Yeah, I am going to say this not true at where I have trained and currently work. Those residents' primary goal when rotating at a peds hospital is to to get peds OR time and ED exposure. The floor related care they have minimal if any autonomy and I actually would rather talk to the NPs over residents as they now the patients and hospital system significantly better. I do not fault the residents for this, cause day to day care is not why they are here. Though it is truly glaring and obvious when a resident makes a decision they weren't supposed to with the excuse of "that's what we do on the adult side." With those easy simple decisions you describe as should be "autonomous" end up leading to bigger ramifications for our pediatric patients, simply because they are not familiar with our system. So I would say, no, surgical residents do not have significantly more autonomy than peds residents at children's hospitals.






I am guessing you are not at an academic hospital system cause this is an ongoing issue.......I am also guessing you do not attend the pediatric program director meetings since this is always discussed on how to increase autonomy without compromising safety.

Safety in pediatrics trumps all, even autonomy. While in other specialties, this is can be seen as expected with resident teaching, you are kidding yourself if you think residency as a whole is not losing autonomy. You suggest Ob/Gyn is just running all over the place without supervision, but I can tell you this is drastically changing in favor of significantly more oversight for a multitude of different reasons. Internal medicine classically running the show without attendings, one safety error in a procedure that leads to ICU/death, you are kidding yourself that there won't be more oversight on all future procedures.
Frankly, there is just significantly less tolerance for medical error, which is not a bad thing.

Your main discussion piece is that pediatric residents can't decide without a discussion, which there is a valid point in that. The counterpoint is why do you have such an issue with discussing a decision with another person. 2 brains are better than 1, no? It is somewhat cavalier to think you will know every single decision or plan; discussion brings in extra insight to problems you may not have fully considered. Again, is that so bad for the patient?
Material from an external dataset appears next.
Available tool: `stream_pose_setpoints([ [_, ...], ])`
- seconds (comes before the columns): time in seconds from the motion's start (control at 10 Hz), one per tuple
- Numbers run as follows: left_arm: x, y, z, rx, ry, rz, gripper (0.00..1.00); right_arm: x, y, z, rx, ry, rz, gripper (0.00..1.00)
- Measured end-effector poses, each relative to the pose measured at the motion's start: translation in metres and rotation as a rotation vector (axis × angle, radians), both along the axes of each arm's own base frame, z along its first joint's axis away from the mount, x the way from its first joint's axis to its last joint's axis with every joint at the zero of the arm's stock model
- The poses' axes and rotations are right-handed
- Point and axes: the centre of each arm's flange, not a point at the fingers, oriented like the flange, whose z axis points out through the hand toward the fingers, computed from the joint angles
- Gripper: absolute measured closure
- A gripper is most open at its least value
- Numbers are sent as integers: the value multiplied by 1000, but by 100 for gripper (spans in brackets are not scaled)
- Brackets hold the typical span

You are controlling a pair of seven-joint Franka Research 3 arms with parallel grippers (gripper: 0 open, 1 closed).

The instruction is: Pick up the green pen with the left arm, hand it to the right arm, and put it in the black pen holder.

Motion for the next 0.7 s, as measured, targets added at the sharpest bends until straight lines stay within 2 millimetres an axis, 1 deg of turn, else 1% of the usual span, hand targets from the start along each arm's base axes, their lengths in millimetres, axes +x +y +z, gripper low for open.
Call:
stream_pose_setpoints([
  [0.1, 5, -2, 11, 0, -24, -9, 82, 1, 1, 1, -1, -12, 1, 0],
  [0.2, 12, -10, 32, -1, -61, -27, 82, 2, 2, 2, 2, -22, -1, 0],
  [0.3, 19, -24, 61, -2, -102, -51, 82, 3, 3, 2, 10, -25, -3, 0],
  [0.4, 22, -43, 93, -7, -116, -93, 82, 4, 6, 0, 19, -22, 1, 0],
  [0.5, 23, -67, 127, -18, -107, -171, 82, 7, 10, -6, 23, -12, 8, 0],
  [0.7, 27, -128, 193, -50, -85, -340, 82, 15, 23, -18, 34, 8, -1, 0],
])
No doubt, pediatrics training is not without its faults, and there is always room for improvement. And yes, residents should be given reinforcement to make simple decisions like labs/fluids/abx (which at my training/fellowship they were) but also do not fault a resident for discussing a patient's care. You may think little decisions such as abx are so easy, but I have seen AKI->dialysis for only on 48 hours of vanc. I have seen respiratory failure from volume overload of IV fluids. These are not just one offs and most are previously healthy before these events. While in adults, this could be deemed as multifactorial, in a child is a big miss in safety, which leads to more oversight that does trickle down to the loss of autonomy. Ultimately, we are all here to provide the best care for a child, and the risk of a medical error on a child should always be reduced as much as humanely possible. You may think this is overkill, but I would implore you to attend your next institution's safety review/RCA from a medical error, and reassess the idea that autonomy education should be favored over safety.

As a parent, would you rather go to a children's hospital that promotes resident education while compromising safety or a children's hospital that trains residents with an emphasis on safety? Hospitals are moving to more transparency, and patient safety information is becoming public data.....The excuse for error of "well, we are a teaching hospital" does not go over well with parents.

So yes some residents may waver on clinical decision making, which is a work in progress on how to improve. This is certainly not the majority of residents asking simple questions about "which lab should I order" and should be less than 25% of the program, IMO.

Not gonna lie, slightly annoyed that you have a problem with another physician wanting to discuss a care plan about a patient. No matter how trivial of a question, should never be frowned upon.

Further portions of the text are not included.